[WORK TASK]:
Considering every line below, count those with the word "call" and give only the result.

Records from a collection
<<<<
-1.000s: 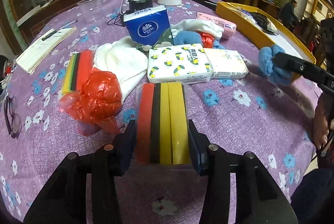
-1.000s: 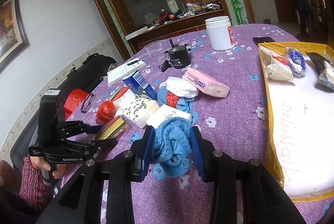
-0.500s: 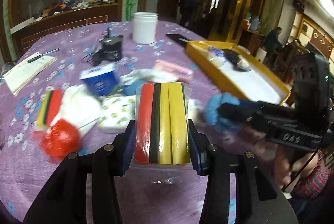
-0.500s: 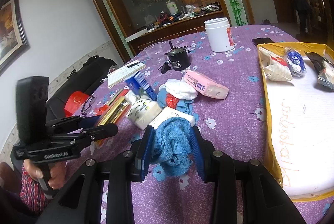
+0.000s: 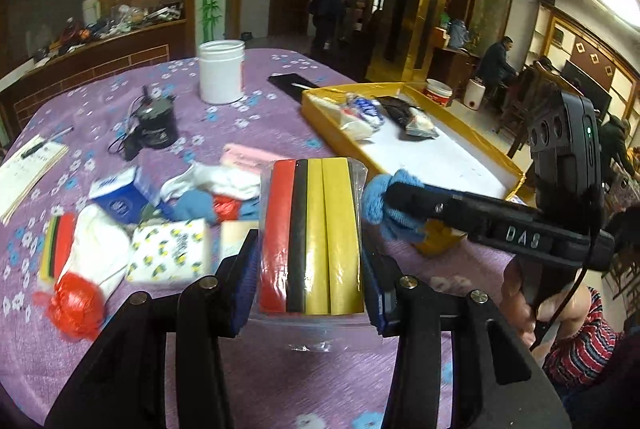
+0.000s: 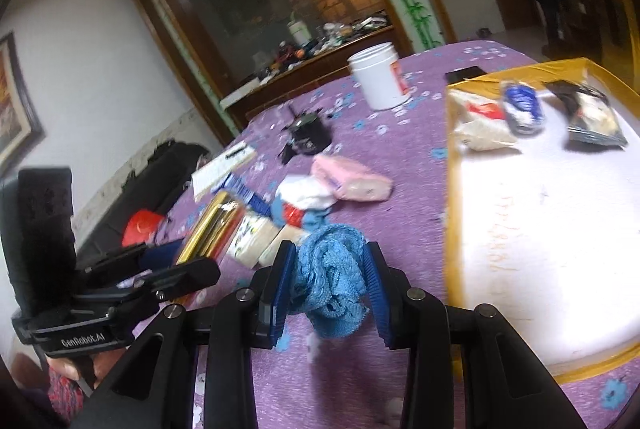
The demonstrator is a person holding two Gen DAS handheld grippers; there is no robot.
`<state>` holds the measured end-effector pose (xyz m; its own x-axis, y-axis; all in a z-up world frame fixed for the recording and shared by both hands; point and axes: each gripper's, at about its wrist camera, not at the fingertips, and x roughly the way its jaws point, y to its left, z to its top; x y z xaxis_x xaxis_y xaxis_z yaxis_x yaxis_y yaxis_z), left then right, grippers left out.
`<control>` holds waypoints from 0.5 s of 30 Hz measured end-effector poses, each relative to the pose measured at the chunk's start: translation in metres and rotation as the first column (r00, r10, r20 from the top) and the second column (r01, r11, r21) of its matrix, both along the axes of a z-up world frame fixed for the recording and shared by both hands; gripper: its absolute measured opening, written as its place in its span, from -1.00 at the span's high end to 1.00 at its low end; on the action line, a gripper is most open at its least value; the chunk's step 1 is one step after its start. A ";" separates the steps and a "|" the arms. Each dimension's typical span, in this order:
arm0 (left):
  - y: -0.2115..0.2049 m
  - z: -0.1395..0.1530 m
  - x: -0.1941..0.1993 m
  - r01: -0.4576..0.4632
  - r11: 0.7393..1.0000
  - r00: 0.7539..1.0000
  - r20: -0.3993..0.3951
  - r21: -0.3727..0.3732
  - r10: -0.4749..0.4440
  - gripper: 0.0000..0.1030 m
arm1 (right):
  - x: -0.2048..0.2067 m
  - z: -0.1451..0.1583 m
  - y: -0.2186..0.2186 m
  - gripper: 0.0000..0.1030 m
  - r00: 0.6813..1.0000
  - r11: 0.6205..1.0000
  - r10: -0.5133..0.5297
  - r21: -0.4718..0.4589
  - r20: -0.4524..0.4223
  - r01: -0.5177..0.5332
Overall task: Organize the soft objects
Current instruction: 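Carry the striped sponge pack to the tray with left while right carries the blue towel there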
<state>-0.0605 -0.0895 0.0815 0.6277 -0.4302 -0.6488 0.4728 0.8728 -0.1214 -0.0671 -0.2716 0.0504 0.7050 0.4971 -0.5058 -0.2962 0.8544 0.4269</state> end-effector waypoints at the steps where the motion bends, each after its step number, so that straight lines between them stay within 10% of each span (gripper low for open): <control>1: -0.006 0.001 0.001 0.014 1.000 1.000 -0.001 0.000 -0.014 0.15 | 0.000 0.002 -0.007 0.29 1.000 1.000 -0.015 0.012 0.002 0.015; 15: -0.080 0.014 0.017 0.124 0.992 0.992 -0.008 0.035 -0.124 0.15 | -0.008 0.025 -0.096 0.29 0.974 0.973 -0.227 0.050 0.021 0.225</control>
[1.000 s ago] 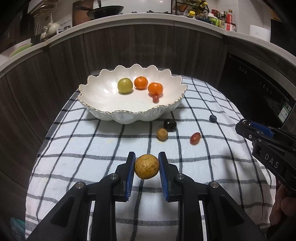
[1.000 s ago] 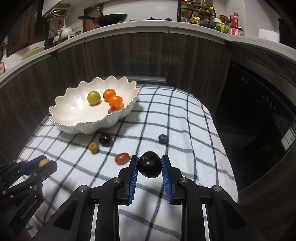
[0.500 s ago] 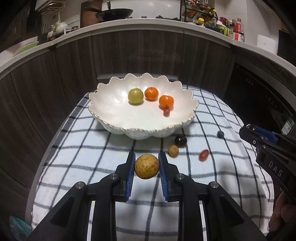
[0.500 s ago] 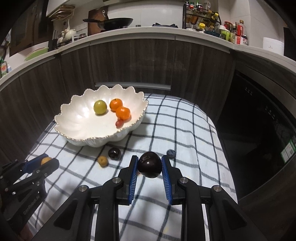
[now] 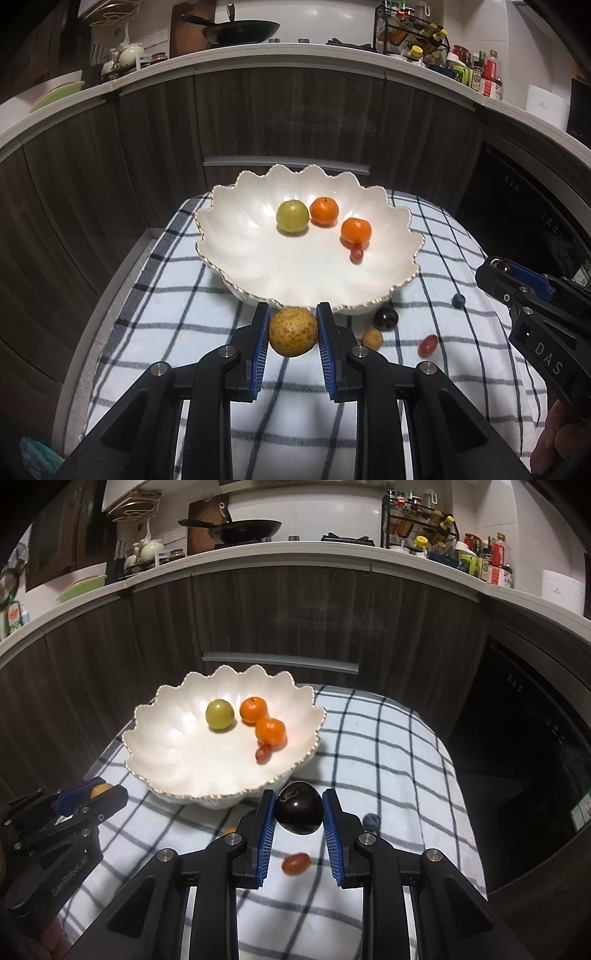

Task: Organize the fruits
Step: 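Carry the brown fruit and dark plum over the white bowl with both tools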

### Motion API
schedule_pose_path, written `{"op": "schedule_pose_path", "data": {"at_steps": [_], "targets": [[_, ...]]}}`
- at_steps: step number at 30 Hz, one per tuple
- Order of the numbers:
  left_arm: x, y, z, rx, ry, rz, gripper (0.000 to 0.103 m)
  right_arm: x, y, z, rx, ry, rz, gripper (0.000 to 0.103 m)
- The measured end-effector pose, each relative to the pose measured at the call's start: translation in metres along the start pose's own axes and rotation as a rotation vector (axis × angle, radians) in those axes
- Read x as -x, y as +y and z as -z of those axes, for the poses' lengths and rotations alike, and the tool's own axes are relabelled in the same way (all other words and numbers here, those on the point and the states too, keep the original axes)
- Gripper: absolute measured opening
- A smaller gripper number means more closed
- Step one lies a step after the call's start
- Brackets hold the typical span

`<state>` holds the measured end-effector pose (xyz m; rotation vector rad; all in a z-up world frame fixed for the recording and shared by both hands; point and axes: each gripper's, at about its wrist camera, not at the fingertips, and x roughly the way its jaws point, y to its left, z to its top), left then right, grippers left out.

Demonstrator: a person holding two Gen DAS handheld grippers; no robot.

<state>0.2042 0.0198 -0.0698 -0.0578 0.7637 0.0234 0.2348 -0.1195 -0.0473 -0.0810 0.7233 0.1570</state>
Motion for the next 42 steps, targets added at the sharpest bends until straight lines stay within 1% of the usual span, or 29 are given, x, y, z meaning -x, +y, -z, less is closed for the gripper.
{"op": "schedule_pose_path", "data": {"at_steps": [11, 24, 36, 42], "targets": [[-0.012, 0.009, -0.022, 0.002, -0.009, -0.007, 0.026, -0.015, 0.012, -0.021, 0.009, -0.006, -0.015, 0.027], [-0.041, 0.025, -0.045, 0.011, 0.006, -0.005, 0.026, -0.039, 0.024, -0.040, 0.006, -0.005, -0.037, 0.027], [-0.062, 0.036, -0.062, -0.006, 0.002, 0.007, 0.026, -0.061, 0.038, -0.049, 0.025, 0.005, -0.050, 0.027], [-0.075, 0.038, -0.063, -0.015, 0.030, 0.010, 0.026, -0.073, 0.044, -0.048, 0.031, 0.025, -0.059, 0.027]]}}
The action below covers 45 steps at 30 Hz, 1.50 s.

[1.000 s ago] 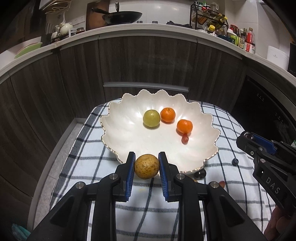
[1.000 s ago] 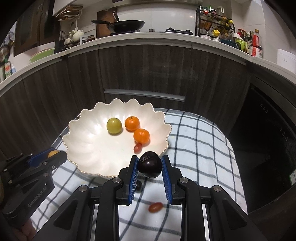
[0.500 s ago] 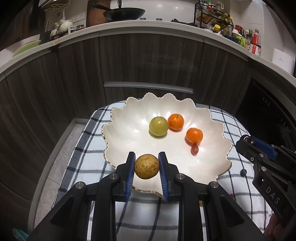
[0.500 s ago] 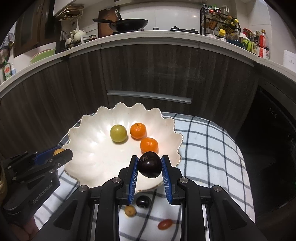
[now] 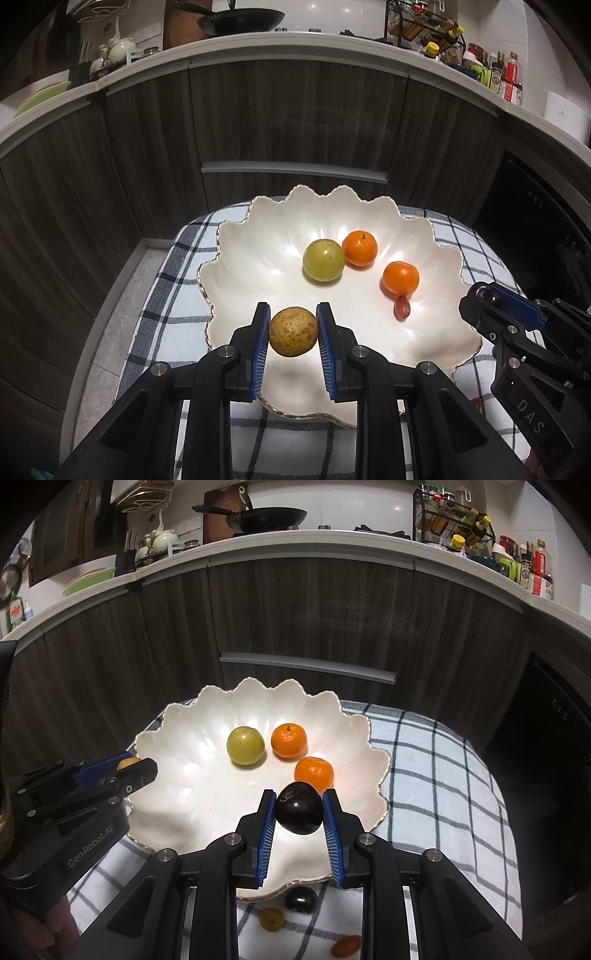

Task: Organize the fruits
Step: 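Carry the brown fruit and dark plum over the white bowl with both tools, then open both tools to drop the brown fruit and plum into the bowl, then withdraw both open tools from the bowl toward the remaining fruits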

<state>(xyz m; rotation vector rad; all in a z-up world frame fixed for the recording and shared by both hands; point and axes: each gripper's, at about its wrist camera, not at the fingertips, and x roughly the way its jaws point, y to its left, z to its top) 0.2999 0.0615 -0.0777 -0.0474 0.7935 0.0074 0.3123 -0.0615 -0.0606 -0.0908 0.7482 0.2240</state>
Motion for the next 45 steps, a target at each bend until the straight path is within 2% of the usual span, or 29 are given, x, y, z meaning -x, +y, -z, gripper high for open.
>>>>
[RESULT OF THIS TASK]:
2